## What you should do
The result should be all the records, exact and complete, without a single picture.
___ Entries shown
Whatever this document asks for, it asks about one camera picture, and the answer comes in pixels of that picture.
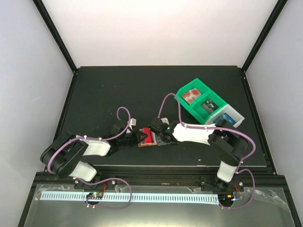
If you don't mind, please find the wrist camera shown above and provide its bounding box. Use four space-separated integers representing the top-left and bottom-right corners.
148 118 169 135
126 118 136 133

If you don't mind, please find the black frame post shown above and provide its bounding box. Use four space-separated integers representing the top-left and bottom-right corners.
241 0 288 73
32 0 77 73

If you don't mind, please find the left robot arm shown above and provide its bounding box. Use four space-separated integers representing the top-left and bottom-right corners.
40 118 148 189

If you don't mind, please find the red card stack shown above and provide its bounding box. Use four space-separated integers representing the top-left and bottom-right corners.
181 88 202 105

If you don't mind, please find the left black frame post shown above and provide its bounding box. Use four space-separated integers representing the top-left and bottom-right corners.
32 0 77 73

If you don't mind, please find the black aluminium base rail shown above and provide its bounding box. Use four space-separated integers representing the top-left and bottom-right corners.
35 165 287 190

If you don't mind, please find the white bin with blue cards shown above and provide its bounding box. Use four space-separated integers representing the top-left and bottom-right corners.
205 104 245 128

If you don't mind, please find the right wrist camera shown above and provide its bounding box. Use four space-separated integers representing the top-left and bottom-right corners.
148 118 169 135

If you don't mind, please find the blue card stack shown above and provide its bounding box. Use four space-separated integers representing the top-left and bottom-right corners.
214 113 237 125

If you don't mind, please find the brown leather card holder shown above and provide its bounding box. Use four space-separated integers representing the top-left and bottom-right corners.
138 127 160 147

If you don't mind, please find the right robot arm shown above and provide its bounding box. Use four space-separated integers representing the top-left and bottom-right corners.
149 118 249 192

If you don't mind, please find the right circuit board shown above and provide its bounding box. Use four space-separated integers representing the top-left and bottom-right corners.
222 194 241 201

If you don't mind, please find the white slotted cable duct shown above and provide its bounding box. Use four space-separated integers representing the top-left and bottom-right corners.
40 191 219 205

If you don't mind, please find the green bin with black cards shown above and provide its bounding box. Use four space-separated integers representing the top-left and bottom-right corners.
189 91 227 124

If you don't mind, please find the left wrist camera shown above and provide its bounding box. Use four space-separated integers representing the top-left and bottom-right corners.
126 118 136 133

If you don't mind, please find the circuit board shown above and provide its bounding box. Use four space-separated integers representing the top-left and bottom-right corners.
222 194 241 201
86 192 104 200

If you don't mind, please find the green bin with red cards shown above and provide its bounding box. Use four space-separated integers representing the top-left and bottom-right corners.
176 78 211 112

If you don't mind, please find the black card stack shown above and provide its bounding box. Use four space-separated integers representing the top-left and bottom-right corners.
201 99 219 114

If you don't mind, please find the left circuit board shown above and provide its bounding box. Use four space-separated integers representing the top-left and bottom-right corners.
86 192 104 200

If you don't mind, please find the right black frame post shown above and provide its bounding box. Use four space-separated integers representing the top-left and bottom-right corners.
241 0 288 73

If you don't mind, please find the red credit card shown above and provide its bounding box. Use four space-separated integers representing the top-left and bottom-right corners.
139 129 147 144
144 127 155 144

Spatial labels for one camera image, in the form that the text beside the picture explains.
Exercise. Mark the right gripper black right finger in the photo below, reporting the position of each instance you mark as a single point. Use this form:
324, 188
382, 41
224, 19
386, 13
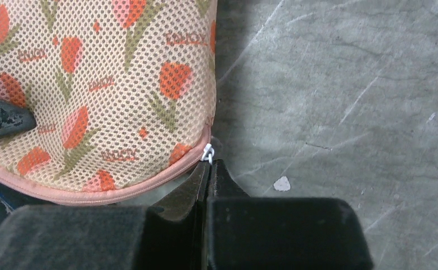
______
## Response below
Whatever this document asks for, it asks about one camera picture, and the answer comes in pixels of that picture.
If you don't mind, please find the wrist camera shown above and provide its bounding box. Use four space-separated integers representing the top-left and bottom-right corners.
148 118 169 135
126 118 136 133

If you don't mind, please find the black frame post shown above and provide its bounding box. Use four space-separated integers representing the top-left and bottom-right corners.
241 0 288 73
32 0 77 73

If you don't mind, please find the left robot arm shown above and provide its bounding box. Use four space-separated integers representing the top-left and bottom-right corners.
40 118 148 189

If you don't mind, please find the red card stack shown above and provide its bounding box. Use four space-separated integers representing the top-left and bottom-right corners.
181 88 202 105

If you don't mind, please find the left black frame post shown above and provide its bounding box. Use four space-separated integers representing the top-left and bottom-right corners.
32 0 77 73

If you don't mind, please find the black aluminium base rail shown above and provide its bounding box. Use four space-separated integers representing the top-left and bottom-right corners.
35 165 287 190

If you don't mind, please find the white bin with blue cards shown above and provide its bounding box. Use four space-separated integers representing the top-left and bottom-right corners.
205 104 245 128

If you don't mind, please find the right wrist camera shown above and provide its bounding box. Use four space-separated integers representing the top-left and bottom-right corners.
148 118 169 135

If you don't mind, please find the blue card stack shown above and provide its bounding box. Use four space-separated integers representing the top-left and bottom-right corners.
214 113 237 125

If you don't mind, please find the brown leather card holder shown above and provide its bounding box. Use four space-separated integers representing the top-left and bottom-right corners.
138 127 160 147

If you don't mind, please find the right robot arm shown above and provide its bounding box. Use four space-separated integers representing the top-left and bottom-right corners.
149 118 249 192

If you don't mind, please find the right circuit board shown above and provide its bounding box. Use four space-separated integers representing the top-left and bottom-right corners.
222 194 241 201

If you don't mind, please find the white slotted cable duct shown above and provide its bounding box. Use four space-separated integers representing the top-left and bottom-right corners.
40 191 219 205

If you don't mind, please find the green bin with black cards shown above and provide its bounding box. Use four space-separated integers representing the top-left and bottom-right corners.
189 91 227 124

If you don't mind, please find the left wrist camera shown above and provide its bounding box. Use four space-separated integers representing the top-left and bottom-right corners.
126 118 136 133

If you don't mind, please find the circuit board shown above and provide its bounding box. Use four space-separated integers representing the top-left and bottom-right corners.
222 194 241 201
86 192 104 200

If you don't mind, please find the green bin with red cards shown above and provide its bounding box. Use four space-separated integers representing the top-left and bottom-right corners.
176 78 211 112

If you don't mind, please find the black card stack shown above and provide its bounding box. Use four space-separated integers representing the top-left and bottom-right corners.
201 99 219 114

If you don't mind, please find the left circuit board shown above and provide its bounding box. Use four space-separated integers representing the top-left and bottom-right corners.
86 192 104 200

If you don't mind, please find the right black frame post shown above and provide its bounding box. Use four space-separated integers representing the top-left and bottom-right corners.
241 0 288 73

If you don't mind, please find the red credit card shown above and provide its bounding box. Use four space-separated integers representing the top-left and bottom-right corners.
139 129 147 144
144 127 155 144

Spatial labels for one camera image, in the form that the text beside the picture explains.
Exercise. Mark the right gripper black right finger in the photo below, reporting the position of each instance you mark as a single point. Use this form:
324, 188
382, 41
224, 19
386, 13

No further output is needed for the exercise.